··· Stored data ···
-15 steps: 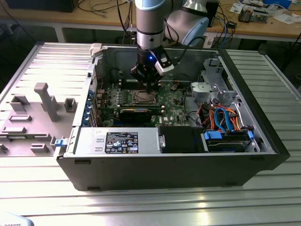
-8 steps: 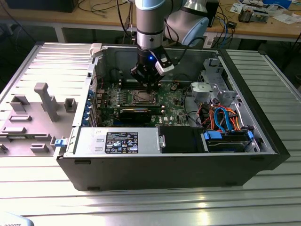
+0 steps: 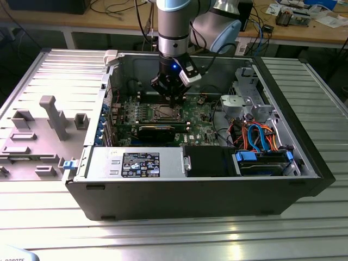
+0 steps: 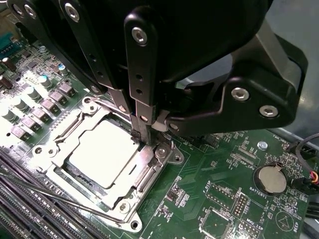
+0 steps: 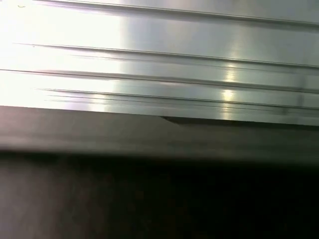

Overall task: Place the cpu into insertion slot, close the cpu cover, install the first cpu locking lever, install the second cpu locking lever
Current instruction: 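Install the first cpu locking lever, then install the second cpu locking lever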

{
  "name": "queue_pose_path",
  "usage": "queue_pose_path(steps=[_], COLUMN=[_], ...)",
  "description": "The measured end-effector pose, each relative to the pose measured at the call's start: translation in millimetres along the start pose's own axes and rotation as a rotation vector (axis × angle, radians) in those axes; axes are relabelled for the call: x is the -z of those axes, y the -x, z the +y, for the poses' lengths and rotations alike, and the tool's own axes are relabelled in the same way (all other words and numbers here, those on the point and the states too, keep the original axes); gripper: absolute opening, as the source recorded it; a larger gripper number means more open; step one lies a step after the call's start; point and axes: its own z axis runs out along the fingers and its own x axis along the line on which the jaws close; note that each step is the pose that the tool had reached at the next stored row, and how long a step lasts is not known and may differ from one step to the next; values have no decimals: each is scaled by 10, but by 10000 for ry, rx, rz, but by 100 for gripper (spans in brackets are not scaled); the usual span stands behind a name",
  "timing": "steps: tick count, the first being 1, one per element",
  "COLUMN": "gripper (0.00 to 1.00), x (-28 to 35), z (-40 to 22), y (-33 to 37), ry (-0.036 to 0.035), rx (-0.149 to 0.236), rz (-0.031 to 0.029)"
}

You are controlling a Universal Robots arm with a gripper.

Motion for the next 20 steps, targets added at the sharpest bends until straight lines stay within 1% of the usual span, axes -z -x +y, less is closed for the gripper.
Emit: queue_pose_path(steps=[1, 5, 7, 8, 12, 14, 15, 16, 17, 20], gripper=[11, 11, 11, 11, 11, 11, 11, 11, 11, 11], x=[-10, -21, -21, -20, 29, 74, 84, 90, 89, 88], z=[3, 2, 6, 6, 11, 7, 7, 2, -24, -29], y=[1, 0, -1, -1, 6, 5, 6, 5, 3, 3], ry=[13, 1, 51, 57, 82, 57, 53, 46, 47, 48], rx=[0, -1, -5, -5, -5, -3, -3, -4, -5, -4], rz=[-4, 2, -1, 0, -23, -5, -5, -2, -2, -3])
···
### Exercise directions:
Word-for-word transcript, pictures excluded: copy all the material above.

### Answer box:
-15 steps: 
-8 steps: 
+0 steps: 
+0 steps: 
+0 steps: 

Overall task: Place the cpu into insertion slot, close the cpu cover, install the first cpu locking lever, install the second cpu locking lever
Current instruction: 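Install the first cpu locking lever, then install the second cpu locking lever
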
{
  "name": "queue_pose_path",
  "usage": "queue_pose_path(steps=[_], COLUMN=[_], ...)",
  "description": "The measured end-effector pose, each relative to the pose measured at the call's start: translation in millimetres along the start pose's own axes and rotation as a rotation vector (axis × angle, radians) in those axes; axes are relabelled for the call: x is the -z of those axes, y the -x, z the +y, for the poses' lengths and rotations alike, and the tool's own axes are relabelled in the same way (all other words and numbers here, those on the point and the states too, keep the original axes); gripper: absolute opening, as the source recorded it; a larger gripper number means more open; step one lies a step after the call's start; point and axes: its own z axis runs out along the fingers and its own x axis along the line on which the jaws close; note that each step is the pose that the tool had reached at the next stored row, and how long a step lasts is not known and may differ from one step to the next; values have no decimals: each is scaled by 10, but by 10000 for ry, rx, rz, but by 100 for gripper (spans in brackets are not scaled); the usual span stands behind a name",
  "timing": "steps: tick count, the first being 1, one per element",
  "COLUMN": "gripper (0.00 to 1.00), x (-28 to 35), z (-40 to 22), y (-33 to 37), ry (-0.036 to 0.035), rx (-0.149 to 0.236), rz (-0.031 to 0.029)"
}

You are controlling a Universal Robots arm with a gripper.

Motion for the next 20 steps, targets added at the sharpest bends until straight lines stay within 1% of the usual span, axes -z -x +y, less is closed for the gripper.
Emit: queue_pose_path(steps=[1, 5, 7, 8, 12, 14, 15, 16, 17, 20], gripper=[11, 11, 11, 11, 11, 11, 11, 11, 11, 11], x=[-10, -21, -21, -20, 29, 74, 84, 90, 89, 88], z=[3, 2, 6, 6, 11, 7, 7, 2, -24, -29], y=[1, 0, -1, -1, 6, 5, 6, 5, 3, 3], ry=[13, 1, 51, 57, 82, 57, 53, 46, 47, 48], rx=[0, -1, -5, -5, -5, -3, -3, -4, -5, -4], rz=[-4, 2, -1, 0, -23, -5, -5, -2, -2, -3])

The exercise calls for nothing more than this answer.